AI POLICY ANALYSIS
PITFALLS OF EVIDENCE-BASED AI POLICY
Authored by Stephen Casper, David Krueger, and Dylan Hadfield-Menell, published September 15, 2025.
Nations across the world are working to govern AI. However, from a technical perspective, there is uncertainty and disagreement on the best way to do this. Meanwhile, recent debates over AI regulation have led to calls for “evidence-based AI policy" which emphasize holding regulatory action to a high evidentiary standard. Evidence is of irreplaceable value to policymaking. However, holding regulatory action to too high an evidentiary standard can lead to systematic neglect of certain risks.
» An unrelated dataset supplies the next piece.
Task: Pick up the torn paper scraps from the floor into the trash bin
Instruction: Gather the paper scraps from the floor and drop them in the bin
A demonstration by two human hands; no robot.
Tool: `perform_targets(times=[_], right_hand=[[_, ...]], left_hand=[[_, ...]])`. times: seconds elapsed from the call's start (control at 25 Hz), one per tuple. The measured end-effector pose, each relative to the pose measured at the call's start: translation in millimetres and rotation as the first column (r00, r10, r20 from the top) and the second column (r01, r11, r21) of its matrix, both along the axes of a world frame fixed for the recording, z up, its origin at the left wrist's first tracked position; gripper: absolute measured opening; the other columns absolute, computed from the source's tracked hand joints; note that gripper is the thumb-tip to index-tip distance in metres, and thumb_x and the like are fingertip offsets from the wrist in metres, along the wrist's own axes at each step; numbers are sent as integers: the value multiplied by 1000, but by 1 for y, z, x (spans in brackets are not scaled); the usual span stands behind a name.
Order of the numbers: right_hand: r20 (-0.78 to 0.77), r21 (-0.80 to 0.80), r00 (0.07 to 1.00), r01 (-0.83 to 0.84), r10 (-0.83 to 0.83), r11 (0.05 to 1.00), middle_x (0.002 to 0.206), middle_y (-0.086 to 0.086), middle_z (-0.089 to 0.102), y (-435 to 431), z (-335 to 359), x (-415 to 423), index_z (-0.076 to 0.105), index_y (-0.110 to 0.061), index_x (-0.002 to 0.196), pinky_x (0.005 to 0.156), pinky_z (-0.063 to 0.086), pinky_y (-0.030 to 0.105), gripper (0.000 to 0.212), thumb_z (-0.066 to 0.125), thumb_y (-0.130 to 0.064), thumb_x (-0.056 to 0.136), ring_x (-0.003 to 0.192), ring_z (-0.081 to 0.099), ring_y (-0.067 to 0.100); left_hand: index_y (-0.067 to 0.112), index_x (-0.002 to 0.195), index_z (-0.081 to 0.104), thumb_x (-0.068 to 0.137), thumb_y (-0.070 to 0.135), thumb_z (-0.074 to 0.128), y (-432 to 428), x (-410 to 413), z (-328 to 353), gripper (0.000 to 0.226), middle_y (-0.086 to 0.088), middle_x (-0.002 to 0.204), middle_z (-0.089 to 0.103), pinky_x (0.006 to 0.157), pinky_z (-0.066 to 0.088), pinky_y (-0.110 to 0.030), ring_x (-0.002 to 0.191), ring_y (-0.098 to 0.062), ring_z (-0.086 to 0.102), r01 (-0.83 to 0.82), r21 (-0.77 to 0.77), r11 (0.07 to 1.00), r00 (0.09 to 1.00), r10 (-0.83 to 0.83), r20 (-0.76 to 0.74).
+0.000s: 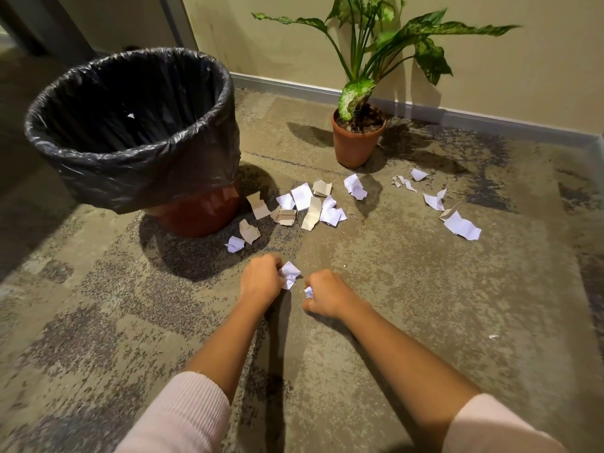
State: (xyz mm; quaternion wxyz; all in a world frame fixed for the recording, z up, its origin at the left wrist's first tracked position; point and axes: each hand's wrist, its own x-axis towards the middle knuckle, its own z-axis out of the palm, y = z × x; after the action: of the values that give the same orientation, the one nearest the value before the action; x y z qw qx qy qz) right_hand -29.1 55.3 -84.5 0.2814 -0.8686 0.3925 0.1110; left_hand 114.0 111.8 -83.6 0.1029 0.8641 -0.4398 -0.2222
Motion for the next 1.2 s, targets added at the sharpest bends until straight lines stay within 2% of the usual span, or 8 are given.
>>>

In historical policy debates (e.g., over tobacco ca. 1965 and fossil fuels ca. 1985) "evidence-based policy" rhetoric is also a well-precedented strategy to downplay the urgency of action, delay regulation, and protect industry interests. Here, we argue that if the goal is evidence-based AI policy, the first regulatory objective must be to actively facilitate the process of identifying, studying, and deliberating about AI risks. We discuss a set of 15 regulatory goals to facilitate this and show that Brazil, Canada, China, the EU, South Korea, the UK, and the USA all have substantial opportunities to adopt further evidence-seeking policies.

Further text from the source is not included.